Face à l’impasse, tous les regards se tournent désormais vers les oligarques. Peuvent-ils jouer un rôle pour dénouer la crise? Bohdan Hawrylyshyn, membre du Conseil de l’Académie mondiale des arts et des sciences et résident suisse, a fréquenté les cercles du pouvoir à Kiev. Il est l’un des meilleurs spécialistes de l’Ukraine, son pays natal. Il a aussi œuvré comme conseiller du premier président de l’Ukraine, de quatre présidents du parlement et de Viktor Ianoukovitch, lorsqu’il était encore premier ministre. Il décrypte les arcanes des réseaux oligarques.

Le Temps: Quel rôle les oligarques jouent-ils en Ukraine?

Bohdan Hawrylyshyn: Les oligarques cumulent richesse et rôle politique, directement ou par l’intermédiaire de députés ou de ministres qui leur sont plus ou moins acquis. Le milliardaire Rinat Akhmetov n’apparaît plus dans l’arène politique depuis qu’il a abandonné la députation, mais il garde une demi-douzaine de députés amis. Ces oligarques jouent donc de leur influence pour faire prévaloir leurs intérêts. En Ukraine, depuis près de vingt ans, leur rôle est déterminant, encore plus qu’en Russie, où Poutine peut limiter leur pouvoir, même les faire incarcérer, mais le président Ianoukovitch ne pourrait pas affronter Rinat Akhmetov.

– Sont-ils tous dans le camp du président?

– On parle d’une cinquantaine d’oligarques, une douzaine d’entre eux sortent du lot du fait de leur pouvoir considérable. Les plus puissants ont fait leurs fortunes respectives sous d’autres présidences mais se sont rangés, fort opportunément, du côté de Viktor Ianoukovitch. Parmi lesquels Rinat Akhmetov, la première fortune du pays, originaire comme Viktor Ianoukovitch de Donetsk; Dmytro Firtach qui achète et revend du gaz; Sergueï Liovotchkine, chef de l’administration présidentielle qui possède une chaîne de télévision. Du côté de l’opposition, on trouve Viktor Pintchouk, allié de l’ancien boxeur converti à la politique Vitali Klitschko et ancien gendre du président Leonid Koutchma, et Petro Porochenko, un ancien ministre sous Timochenko et qui pourrait à nouveau jouer un rôle politique.

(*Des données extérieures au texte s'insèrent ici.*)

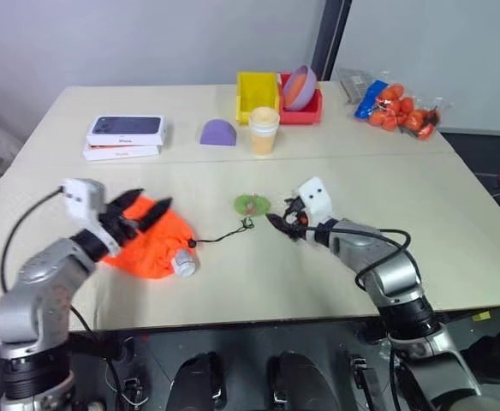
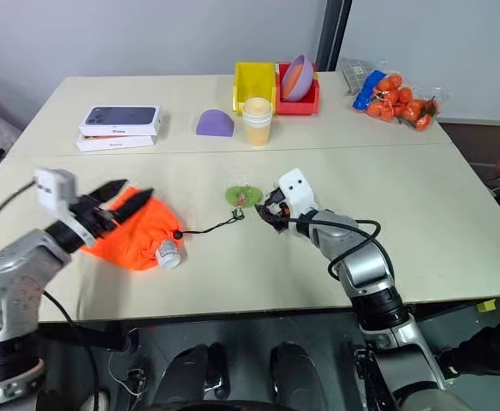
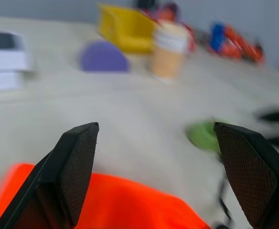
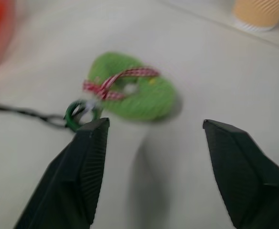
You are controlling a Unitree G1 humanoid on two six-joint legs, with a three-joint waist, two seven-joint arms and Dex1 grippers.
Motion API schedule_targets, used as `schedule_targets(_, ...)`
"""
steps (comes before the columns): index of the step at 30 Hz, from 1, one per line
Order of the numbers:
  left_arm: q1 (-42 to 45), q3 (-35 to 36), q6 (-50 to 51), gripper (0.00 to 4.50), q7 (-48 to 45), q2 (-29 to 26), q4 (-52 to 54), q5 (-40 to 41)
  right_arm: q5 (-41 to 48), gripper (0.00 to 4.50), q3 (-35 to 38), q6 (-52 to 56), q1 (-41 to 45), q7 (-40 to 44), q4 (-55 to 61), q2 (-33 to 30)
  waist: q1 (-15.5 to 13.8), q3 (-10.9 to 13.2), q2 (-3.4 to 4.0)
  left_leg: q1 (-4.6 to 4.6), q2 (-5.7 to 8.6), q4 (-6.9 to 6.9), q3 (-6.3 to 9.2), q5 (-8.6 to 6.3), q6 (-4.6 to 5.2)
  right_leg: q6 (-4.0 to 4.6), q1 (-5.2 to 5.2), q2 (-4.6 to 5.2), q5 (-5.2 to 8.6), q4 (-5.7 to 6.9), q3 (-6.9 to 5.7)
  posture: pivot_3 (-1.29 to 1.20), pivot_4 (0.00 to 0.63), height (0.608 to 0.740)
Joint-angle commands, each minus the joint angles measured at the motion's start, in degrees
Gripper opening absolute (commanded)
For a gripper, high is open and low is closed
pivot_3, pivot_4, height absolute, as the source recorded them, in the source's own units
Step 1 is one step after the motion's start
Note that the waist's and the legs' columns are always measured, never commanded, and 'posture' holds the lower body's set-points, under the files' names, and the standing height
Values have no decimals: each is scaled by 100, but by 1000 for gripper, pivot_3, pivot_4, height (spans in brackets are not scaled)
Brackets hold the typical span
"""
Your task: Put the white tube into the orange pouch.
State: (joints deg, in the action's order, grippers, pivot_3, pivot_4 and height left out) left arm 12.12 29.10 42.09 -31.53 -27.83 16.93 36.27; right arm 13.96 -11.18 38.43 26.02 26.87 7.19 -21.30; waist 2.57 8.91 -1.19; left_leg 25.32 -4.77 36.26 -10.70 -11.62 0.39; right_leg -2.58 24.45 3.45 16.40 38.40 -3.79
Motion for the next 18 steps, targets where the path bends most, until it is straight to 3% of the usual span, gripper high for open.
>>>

– Ont-ils intérêt à un changement à la tête de l’Etat?

– Ceux qui soutiennent un candidat de l’opposition ont tout à gagner d’un basculement du pouvoir qui leur permettrait d’avancer leurs pions. En revanche, ceux qui ont consolidé leur fortune grâce au président ne peuvent que craindre son éviction. Quelqu’un comme Dmytro Firtach fait ses alliances en fonction de ses intérêts, il n’est pas idéologiquement acquis au Parti des régions de Viktor Ianoukovitch, il peut peut-être changer de camp. Toutefois, la vraie question ne réside pas dans un changement de personne au gouvernement et à la présidence, mais dans des réformes structurelles radicales. Et je ne crois pas que les politiciens de l’opposition soient à même de proposer ou de mener cette transformation du pays. Ils n’ont ni programme ni plan d’action et veulent prendre le pouvoir pour placer leurs amis, ceux des oligarques qui les soutiennent.

– Les oligarques veulent-ils d’une démocratisation de l’Ukraine?

– La plupart redoutent le changement. Dans une démocratie, ils ne pourraient pas intriguer de la même manière. Cependant, certains perçoivent la possibilité de préserver leur fortune dans un contexte politique et économique rénové. La fin des subsides étatiques pour le gaz pourrait contraindre certaines industries à se moderniser et à devenir plus compétitives. Je pense que des oligarques comme Petro Porochenko, acquis à l’idée d’une réforme en profondeur de l’Etat, Dmytro Firtach, qui contrairement à d’autres se préoccupe de l’intérêt commun, et Viktor Pintchouk, versé dans la philanthropie, pourraient contribuer à un grand chantier de réformes pour l’Ukraine.